▶ [What you need to do]: Report the lines of the material that carry the string "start".

--- --- ---

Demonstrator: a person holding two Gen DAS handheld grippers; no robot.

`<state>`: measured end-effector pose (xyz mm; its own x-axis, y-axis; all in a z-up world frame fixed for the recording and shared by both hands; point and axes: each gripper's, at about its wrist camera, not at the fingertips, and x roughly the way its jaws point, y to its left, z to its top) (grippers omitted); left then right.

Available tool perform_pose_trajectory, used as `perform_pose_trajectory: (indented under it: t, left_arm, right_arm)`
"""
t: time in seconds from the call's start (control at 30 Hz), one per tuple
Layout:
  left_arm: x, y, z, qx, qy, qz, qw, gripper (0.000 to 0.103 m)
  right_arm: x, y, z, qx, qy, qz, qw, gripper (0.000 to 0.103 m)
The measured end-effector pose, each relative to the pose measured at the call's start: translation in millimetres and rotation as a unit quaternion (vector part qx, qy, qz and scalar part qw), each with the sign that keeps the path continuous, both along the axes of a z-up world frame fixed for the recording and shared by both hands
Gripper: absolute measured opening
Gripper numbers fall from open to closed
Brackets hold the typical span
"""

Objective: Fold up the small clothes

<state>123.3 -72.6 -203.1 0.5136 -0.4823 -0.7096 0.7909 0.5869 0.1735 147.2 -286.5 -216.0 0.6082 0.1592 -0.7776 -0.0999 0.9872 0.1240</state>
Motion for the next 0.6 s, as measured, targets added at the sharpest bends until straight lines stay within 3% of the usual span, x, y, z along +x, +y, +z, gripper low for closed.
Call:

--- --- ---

▶ [Finished task]:
t: time in seconds from the call's start (control at 30 Hz), one per tuple
The measured end-effector pose, each relative to the pose measured at the call's start: translation in millimetres and rotation as a unit quaternion (vector part qx, qy, qz and scalar part qw), each with the sign that keeps the path continuous, both along the axes of a z-up world frame fixed for the recording and shared by both hands

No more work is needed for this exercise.